|Recently many numeric computing kernels such as matrix multiplication [ATLAS and PHiPAC],
sparse matrix vector product [Sparsity] the fast Fourier transform [FFTW, UHFFT], and
more general DSP transforms [SPIRAL] have utilized code generation and automated
performance tuning to obtain high-performance implementations tuned to specific
platforms. This talk outlines how these techniques may be applied to symbolic
computation and computer algebra systems.
Examples demonstrating the benefit of these techniques are drawn from the
papers [ISSAC06, ISSAC05] which show that the performance of the Taylor shift
operation used in real root isolation can be substantially improved through
delayed carry propagation, radix reduction, and an interlaced coefficient
representation combined with register tiling.
This speedup is obtained over a straightforward implementation that utilizes
the heavily optimized integer addition routines from GMP. The resulting
code is significantly more complicated that the original code utilizing GMP.

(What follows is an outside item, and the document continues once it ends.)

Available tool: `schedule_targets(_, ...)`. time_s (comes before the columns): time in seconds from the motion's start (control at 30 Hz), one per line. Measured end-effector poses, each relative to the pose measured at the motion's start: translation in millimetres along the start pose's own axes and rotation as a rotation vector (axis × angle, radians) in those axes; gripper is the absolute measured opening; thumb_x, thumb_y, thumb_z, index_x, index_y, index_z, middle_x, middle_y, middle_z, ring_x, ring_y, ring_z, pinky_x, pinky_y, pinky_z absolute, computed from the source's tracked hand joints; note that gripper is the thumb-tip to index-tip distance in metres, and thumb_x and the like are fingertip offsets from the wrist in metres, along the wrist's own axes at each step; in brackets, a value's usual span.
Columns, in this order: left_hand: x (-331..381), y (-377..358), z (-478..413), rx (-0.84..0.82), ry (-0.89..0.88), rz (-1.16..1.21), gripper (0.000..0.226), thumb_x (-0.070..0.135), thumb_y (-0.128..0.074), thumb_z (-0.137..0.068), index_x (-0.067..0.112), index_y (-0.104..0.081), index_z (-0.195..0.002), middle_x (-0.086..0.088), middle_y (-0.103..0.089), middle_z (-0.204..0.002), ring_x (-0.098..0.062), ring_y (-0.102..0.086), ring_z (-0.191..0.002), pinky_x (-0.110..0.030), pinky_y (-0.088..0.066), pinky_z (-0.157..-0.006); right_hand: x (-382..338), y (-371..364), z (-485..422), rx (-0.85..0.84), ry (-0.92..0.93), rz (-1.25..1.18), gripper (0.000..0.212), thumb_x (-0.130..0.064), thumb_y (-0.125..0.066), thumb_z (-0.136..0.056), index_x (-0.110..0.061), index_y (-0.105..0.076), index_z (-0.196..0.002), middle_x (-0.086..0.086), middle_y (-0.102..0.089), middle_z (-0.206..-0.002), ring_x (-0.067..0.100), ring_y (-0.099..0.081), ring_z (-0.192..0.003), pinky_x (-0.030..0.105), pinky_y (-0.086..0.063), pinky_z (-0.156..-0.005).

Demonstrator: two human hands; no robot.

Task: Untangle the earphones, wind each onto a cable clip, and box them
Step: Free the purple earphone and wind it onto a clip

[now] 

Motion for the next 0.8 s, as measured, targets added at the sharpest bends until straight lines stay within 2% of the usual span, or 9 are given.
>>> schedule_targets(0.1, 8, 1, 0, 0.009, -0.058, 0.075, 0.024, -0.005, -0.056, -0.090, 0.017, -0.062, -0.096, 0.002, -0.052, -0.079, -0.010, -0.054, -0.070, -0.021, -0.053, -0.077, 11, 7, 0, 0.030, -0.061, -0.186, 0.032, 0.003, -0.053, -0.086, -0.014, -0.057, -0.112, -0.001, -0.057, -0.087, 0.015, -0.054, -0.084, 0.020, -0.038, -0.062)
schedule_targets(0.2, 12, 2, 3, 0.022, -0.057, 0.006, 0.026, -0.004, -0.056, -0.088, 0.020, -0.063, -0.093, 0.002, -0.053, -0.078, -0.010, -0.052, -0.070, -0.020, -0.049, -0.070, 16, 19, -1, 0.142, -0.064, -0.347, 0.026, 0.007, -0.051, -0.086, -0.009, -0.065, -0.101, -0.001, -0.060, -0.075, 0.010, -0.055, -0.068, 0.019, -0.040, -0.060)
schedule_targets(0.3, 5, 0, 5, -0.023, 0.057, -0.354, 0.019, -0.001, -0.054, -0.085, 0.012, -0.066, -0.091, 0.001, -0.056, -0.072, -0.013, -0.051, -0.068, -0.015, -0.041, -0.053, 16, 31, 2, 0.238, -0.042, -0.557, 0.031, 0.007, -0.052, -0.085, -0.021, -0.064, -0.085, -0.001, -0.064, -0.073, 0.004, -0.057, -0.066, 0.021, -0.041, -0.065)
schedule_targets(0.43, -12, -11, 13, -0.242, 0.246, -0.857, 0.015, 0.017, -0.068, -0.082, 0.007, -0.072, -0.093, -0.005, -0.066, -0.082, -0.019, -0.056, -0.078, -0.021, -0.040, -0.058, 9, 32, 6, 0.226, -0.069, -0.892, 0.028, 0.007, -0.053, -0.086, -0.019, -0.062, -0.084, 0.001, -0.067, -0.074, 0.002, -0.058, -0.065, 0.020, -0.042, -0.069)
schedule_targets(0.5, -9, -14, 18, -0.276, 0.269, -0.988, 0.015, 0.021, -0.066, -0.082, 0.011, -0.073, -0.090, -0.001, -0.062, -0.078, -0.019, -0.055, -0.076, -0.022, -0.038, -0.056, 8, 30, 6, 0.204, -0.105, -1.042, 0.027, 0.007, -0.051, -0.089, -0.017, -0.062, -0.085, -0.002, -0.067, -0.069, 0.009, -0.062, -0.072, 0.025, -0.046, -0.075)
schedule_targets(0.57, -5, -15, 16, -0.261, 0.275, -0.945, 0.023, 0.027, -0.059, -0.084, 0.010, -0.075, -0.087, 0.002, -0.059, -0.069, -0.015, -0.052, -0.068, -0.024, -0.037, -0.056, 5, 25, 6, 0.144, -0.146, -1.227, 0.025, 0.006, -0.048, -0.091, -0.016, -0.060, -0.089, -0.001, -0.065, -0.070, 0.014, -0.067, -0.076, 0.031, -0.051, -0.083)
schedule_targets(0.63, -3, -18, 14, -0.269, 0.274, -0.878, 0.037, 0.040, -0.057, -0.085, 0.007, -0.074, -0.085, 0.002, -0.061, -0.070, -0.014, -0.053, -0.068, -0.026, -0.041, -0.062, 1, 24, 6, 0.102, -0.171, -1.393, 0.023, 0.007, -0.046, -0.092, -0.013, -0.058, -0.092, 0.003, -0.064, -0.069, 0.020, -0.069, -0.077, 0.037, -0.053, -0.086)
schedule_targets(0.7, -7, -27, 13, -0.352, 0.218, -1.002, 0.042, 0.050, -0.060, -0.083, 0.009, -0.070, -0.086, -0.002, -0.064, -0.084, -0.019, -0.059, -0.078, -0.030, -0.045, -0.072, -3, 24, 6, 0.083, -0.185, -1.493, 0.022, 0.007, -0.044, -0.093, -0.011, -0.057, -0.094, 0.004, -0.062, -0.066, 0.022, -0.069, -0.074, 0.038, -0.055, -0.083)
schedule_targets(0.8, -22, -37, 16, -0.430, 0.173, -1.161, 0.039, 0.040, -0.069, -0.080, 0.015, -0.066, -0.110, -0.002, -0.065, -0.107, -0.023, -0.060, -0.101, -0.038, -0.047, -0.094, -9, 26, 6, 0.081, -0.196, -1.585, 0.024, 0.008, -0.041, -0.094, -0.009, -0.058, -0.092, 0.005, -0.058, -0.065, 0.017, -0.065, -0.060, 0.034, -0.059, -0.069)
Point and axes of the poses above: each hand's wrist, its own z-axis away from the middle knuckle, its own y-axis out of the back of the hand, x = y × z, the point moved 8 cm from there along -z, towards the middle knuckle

Moreover, the code can be tuned using different tile sizes, amounts of
unrolling and different scheduling strategies. Note that compilers are not
capable of performing this tuning due to various dependencies and lack
higher knowledge needed to transform the code.
The particular tuning parameters used depends on the platform (e.g. number
of registers, number of integer units, etc.) and furthermore, the optimal
parameter settings are not easily determined without runtime experiments.
This talk presents a code generator from [Richardson09] that produces code
with different tile sizes and empirically searches for the best implementation
on a given platform.
[ISSAC06] Jeremy Johnson, Werner Krandick, Kevin Lynch, David Richardson, and
Anatole Ruslanov, High-performance implementations of the Descartes method.
In J.-G. Dumas, editor, International Symposium on Symbolic and Algebraic Computation,
pp. 154-161, ACM Press, 2006.
[ISSAC05] Jeremy Johnson, Werner Krandick, and Anatole Ruslanov, Architecture-aware
classical Taylor shift by 1. In M. Kauers, editor, International Symposium on Symbolic
and Algebraic Computation, pp. 200-207, ACM Press, 2005.
[Richardson09] David Richardson, Efficient Programming Techniques for the SACLIB
Computer Algebra Library, Ph.D. Thesis, Drexel University, 2009.